Bit by Bit Signal Processing

The BxBFFT: An outstanding high-speed streaming FFT

The BxBFFT is an amazing high-speed streaming Fast Fourier Transform. Some of its advantages are these:

Power savings Half the power of other FFTs.
Resource savings Half the FPGA LUTs.
Throughput Highly parallel processing at the highest clock rates. Also the lowest latency.
Features Non-power-of-2 FFTs, real-to-complex FFTs, myriad included options.
Productivity Faster synthesis and simulation. Meets timing easier. Easier FFT controls.

The BxBFFT is designed for digital signal processing applications where the sample rate is many times the FPGA clock rate, such as cellular backhaul, radar systems, spectral switches, high-bandwidth beamformers, radio telescopes, test and measurement systems, analog system simulators, high-speed radios, and communication satellites. For these types of applications, it is second to none.

The sections below describe in more detail the BxBFFT's advantages, as well as what's included with purchase of a BxBFFT and BxBFFT pricing.

Power Savings

It is not uncommon for an FPGA design to approach either power limits or resource limits. Even when this is not true of a baseline design, it often becomes true because of the introduction of new product features. Power consumption of an FFT can thus make or break a design, or allow or disallow product upgrades. Power consumption also affects product life and reliability, as high consumption puts extra stress on the power supply, and high temperatures and large temperature swings increase the rate of component degradation.

The BxBFFT is highly optimized for power consumption. Multiple customers have found that a switch to the BxBFFT saved significant amounts of power in their designs, making those designs viable where before they were not.
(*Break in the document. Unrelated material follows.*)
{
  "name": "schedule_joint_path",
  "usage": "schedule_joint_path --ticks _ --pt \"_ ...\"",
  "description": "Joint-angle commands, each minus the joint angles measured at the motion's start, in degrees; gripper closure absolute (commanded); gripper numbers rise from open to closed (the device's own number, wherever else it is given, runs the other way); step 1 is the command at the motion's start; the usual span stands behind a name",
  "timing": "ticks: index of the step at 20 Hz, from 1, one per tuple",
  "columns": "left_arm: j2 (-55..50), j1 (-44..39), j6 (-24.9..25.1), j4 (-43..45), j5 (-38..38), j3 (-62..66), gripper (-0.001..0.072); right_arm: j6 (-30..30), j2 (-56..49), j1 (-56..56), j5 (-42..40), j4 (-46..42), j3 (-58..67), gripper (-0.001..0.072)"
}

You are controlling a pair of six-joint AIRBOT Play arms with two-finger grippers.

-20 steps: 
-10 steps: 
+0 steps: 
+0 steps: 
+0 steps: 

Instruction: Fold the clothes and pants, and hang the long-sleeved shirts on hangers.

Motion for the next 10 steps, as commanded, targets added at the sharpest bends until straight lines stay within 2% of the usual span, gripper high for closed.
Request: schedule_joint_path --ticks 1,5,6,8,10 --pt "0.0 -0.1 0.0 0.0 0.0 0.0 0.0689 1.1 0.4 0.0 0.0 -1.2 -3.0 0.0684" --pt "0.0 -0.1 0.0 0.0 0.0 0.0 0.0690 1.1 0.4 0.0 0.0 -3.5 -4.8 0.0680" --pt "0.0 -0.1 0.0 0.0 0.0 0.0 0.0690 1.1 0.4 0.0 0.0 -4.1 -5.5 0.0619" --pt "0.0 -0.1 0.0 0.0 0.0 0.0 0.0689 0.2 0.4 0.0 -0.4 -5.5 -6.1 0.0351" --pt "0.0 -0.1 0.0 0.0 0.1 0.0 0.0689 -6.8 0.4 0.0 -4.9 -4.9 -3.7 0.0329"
Below are results from Xilinx Vivado synthesis for power consumption of the BxBFFT vs several other FFTs. It shows that BxBFFT power is typically lower than other FFTs by a factor of 1.5X to 2X.

The thermal image below was taken by a customer, J. Smith of UCSB, showing how BxBFFT power is lower in a real-world design. Her design would not process the desired 2048 tones with the Xilinx SSR FFT; only 1424 could be processed before the chip would reset itself from excess current draw. Replacing the Xilinx SSR FFT with a BxBFFT lowered the die temperature from 110 degrees to 75.7 degrees Celsius when running the 1424 tones -- a drop of 34.3 degrees!! The design then worked properly with the full load of 2048 tones.

Resource Savings

FPGA resources are another common design limitation. Designs that use fewer resources have more margin for initial implementation and for future upgrades. For the same design, they can use fewer FPGAs of smaller size and be cheaper to manufacture.
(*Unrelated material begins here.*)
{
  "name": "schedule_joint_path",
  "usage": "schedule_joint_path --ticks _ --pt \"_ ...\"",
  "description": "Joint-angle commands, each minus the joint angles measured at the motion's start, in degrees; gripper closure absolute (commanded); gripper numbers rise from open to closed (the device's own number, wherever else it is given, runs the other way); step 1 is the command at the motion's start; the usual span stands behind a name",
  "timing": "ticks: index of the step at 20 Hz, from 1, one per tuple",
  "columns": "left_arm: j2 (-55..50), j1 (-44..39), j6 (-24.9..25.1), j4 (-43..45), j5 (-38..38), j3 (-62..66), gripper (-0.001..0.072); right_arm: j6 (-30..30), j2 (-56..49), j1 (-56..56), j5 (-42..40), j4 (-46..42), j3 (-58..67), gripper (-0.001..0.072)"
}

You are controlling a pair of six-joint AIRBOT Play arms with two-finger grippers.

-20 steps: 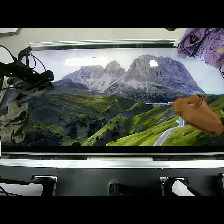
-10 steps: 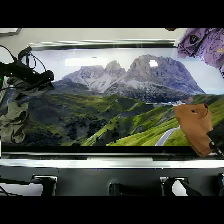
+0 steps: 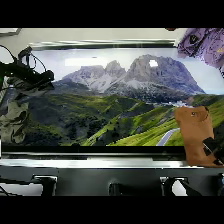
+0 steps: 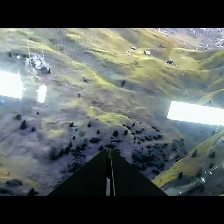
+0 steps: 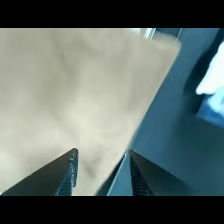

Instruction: Fold the clothes and pants, and hang the long-sleeved shirts on hangers.

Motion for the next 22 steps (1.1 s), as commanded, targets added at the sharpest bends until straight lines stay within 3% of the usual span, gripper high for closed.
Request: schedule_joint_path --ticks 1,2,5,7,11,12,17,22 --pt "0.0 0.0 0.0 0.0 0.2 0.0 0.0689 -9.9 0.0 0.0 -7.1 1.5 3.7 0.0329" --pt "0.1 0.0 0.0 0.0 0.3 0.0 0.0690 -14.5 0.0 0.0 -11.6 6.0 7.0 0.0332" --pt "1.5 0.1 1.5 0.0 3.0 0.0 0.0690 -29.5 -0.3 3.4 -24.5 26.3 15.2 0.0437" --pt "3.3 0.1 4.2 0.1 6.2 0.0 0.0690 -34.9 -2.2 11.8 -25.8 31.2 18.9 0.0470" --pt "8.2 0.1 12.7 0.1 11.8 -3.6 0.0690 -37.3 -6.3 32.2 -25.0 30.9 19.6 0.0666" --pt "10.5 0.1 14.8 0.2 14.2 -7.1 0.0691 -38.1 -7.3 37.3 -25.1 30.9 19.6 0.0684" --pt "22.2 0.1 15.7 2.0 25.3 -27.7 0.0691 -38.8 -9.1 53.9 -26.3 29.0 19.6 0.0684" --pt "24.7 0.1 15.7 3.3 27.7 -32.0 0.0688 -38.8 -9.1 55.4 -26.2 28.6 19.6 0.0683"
The BxBFFT uses substantially fewer FPGA LUTs than competing FFTs, as shown in the graph below. Required DSPs and memory are not significantly different among the best FFTs, although for very large FFTs the BxBFFT can save memory by autogeneration of twiddle coefficients rather than storing them in ROM. The BxBFFT also offers memory savings for the case where a scrambled output data order is acceptable.

Throughput and Latency Advantages

Sometimes designs need to meet strict real-time requirements, either in throughput or in latency. Both of these improve when an FFT runs faster. A faster FFT can be achieved with a higher achieved FPGA clock rate (Fmax) or with increased parallelism. Parallelism is measured by the processed complex data Points Per Clock (PPC), also called SuperSample Rate (SSR). Throughput is Fmax * PPC.
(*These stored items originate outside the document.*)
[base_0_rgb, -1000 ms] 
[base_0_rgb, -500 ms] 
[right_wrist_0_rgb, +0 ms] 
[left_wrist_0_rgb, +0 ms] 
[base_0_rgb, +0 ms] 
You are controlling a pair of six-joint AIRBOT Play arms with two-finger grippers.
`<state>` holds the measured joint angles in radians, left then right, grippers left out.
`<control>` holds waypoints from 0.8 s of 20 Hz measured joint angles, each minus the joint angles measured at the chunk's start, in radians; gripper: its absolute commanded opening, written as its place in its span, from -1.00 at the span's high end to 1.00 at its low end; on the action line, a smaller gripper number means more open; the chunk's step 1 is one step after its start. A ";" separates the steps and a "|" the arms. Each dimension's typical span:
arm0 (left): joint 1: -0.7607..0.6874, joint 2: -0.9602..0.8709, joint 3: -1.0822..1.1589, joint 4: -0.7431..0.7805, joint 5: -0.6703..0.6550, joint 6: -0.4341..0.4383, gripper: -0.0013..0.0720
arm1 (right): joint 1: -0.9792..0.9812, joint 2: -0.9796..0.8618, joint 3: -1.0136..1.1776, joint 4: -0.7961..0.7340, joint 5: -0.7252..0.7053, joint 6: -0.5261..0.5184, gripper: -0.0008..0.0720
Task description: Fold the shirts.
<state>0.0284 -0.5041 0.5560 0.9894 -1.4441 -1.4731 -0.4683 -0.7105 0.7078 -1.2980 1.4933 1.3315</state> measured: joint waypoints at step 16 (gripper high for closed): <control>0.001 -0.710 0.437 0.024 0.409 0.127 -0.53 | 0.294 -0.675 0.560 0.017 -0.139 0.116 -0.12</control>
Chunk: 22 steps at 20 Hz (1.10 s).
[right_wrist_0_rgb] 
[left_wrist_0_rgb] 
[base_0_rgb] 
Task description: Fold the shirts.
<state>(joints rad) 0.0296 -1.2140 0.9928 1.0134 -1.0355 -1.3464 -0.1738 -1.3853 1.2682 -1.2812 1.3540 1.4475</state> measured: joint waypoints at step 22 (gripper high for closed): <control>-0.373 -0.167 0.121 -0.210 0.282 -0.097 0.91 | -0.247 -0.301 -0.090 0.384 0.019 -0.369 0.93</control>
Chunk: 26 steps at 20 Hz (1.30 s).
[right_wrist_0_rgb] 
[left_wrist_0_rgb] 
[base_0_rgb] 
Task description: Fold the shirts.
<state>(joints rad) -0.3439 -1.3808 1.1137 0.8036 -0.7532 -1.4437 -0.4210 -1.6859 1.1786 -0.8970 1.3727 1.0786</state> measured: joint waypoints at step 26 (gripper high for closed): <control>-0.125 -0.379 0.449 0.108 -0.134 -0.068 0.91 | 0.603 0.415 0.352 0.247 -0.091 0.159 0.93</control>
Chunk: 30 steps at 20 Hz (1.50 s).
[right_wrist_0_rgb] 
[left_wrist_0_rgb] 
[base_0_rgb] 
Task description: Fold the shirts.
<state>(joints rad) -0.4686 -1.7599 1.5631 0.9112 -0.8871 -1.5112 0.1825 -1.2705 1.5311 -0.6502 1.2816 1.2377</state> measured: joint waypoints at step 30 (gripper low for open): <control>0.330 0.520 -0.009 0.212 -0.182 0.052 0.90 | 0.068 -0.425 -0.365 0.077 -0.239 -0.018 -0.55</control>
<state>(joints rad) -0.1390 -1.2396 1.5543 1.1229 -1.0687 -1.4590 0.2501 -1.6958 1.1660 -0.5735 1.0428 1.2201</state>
One issue is that as PPC increases, more resources are used, there is more resource contention, and thus the achieved Fmax of an FFT goes down. This may make the desired throughput unachievable.

For BxBFFTs, Fmax degrades less from resource contention. BxBFFTs are thus able to achieve higher throughput, because a high Fmax and high PPC are simultaneously achievable. The graph below shows this. The BxBFFT achieves high PPC and high Fmax simultaneously, when the other FFTs do not. Thus the BxBFFT provides the best throughput and latency.

BxBFFT Features

Occasionally a particular FFT feature is critical to an application. The BxBFFT supports the widest variety of features, out of the box. Here's a comparison:

Non-Power-of-2 FFTs

BxBFFTs support FFT sizes that are multiples of powers of 2, 3, 5, and 7, not just powers of 2. Non-power-of-2 BxBFFTs use extensive optimizations not available for power-of-2 cases. Although power-of-2 BxBFFTs are usually most efficient, non-power-of-2 BxBFFTs are not far behind. Occasionally, non-power-of-2 BxBFFT performance is even superior to the performance of the closest power-of-2 BxBFFT.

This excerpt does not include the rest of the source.